Designing for the future

As our services move to these modern designs, our architectures need to evolve. We need to build our solutions to adopt the advantages of Azure and to adapt as those advantages change and grow. We need to clearly understand that Zero Trust efforts will change how users access our solutions. Our network postures and zonal controls need to adapt as well. “Internet first” should be the goal of all solutions. We need to implement the governance of all corporate resources—regardless of their network environments—and recognize that user identity and data are the critical resources to keep under the proper controls. Through this continued transition to a more cloud-centric architecture, we need to remain cost effective and create clear guidance on how to transform from VMs and on-premises solutions to modern solutions.
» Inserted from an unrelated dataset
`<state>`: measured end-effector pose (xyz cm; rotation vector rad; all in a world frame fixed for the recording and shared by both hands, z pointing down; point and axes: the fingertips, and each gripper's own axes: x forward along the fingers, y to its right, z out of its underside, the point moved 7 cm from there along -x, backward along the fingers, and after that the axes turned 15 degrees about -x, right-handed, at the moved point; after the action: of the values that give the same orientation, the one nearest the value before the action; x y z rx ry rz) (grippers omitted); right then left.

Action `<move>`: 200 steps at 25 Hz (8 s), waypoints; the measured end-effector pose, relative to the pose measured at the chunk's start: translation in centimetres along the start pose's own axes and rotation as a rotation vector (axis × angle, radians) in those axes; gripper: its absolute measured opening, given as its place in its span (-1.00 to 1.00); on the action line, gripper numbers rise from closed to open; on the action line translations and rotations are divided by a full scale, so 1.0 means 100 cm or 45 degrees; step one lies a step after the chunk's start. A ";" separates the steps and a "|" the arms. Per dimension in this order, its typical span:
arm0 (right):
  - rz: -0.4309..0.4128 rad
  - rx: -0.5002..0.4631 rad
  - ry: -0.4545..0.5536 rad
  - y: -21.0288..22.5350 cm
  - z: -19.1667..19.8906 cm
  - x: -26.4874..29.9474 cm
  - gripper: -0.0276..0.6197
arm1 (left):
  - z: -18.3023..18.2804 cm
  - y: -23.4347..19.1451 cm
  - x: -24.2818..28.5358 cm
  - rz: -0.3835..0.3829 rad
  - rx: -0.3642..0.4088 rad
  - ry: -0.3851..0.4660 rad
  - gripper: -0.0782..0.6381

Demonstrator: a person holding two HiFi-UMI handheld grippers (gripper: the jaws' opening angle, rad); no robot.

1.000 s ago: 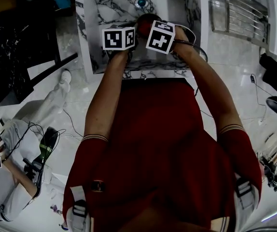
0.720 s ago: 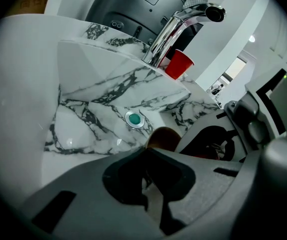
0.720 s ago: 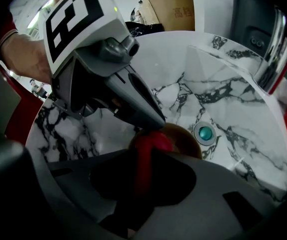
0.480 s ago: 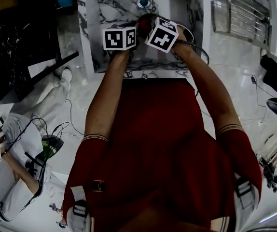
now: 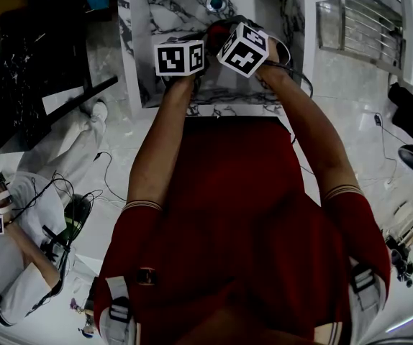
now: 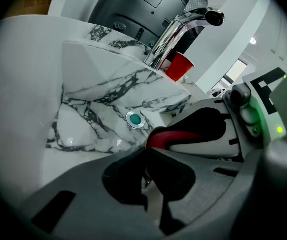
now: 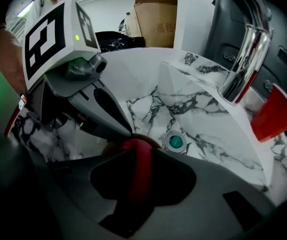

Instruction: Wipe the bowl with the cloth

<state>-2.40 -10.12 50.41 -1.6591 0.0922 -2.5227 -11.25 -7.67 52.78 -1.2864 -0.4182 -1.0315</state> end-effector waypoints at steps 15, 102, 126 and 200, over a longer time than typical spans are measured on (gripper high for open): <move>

Enabling the cloud-centric architecture

Deploying workloads to the cloud introduces the need to develop and maintain trust in the cloud to the same degree that we have in our existing datacenters. In this model, we can apply isolation policies to help achieve the required levels of security and trust. To use the cloud as our trusted platform for our new cloud-centric architecture, we need to invest in plans for multiple areas:

  • Administering the Microsoft Azure fabric
  • Using Infrastructure as Code (IaC)and Microsoft Azure DevOps
  • Using identity management and governance
  • Using modern apps and data solutions
  • Using modern networks

The following sections detail the specific investments that combine to fulfill these requirements.

Administering the Microsoft Azure fabric

A Microsoft employee smiles as he stands outside of a Microsoft office with a cup of coffee in his hand.
A modern cloud-centric architecture is foundational to our digital transformation, we’re building integrated, reliable systems, instrumented for telemetry, to gather data and enable experimentation.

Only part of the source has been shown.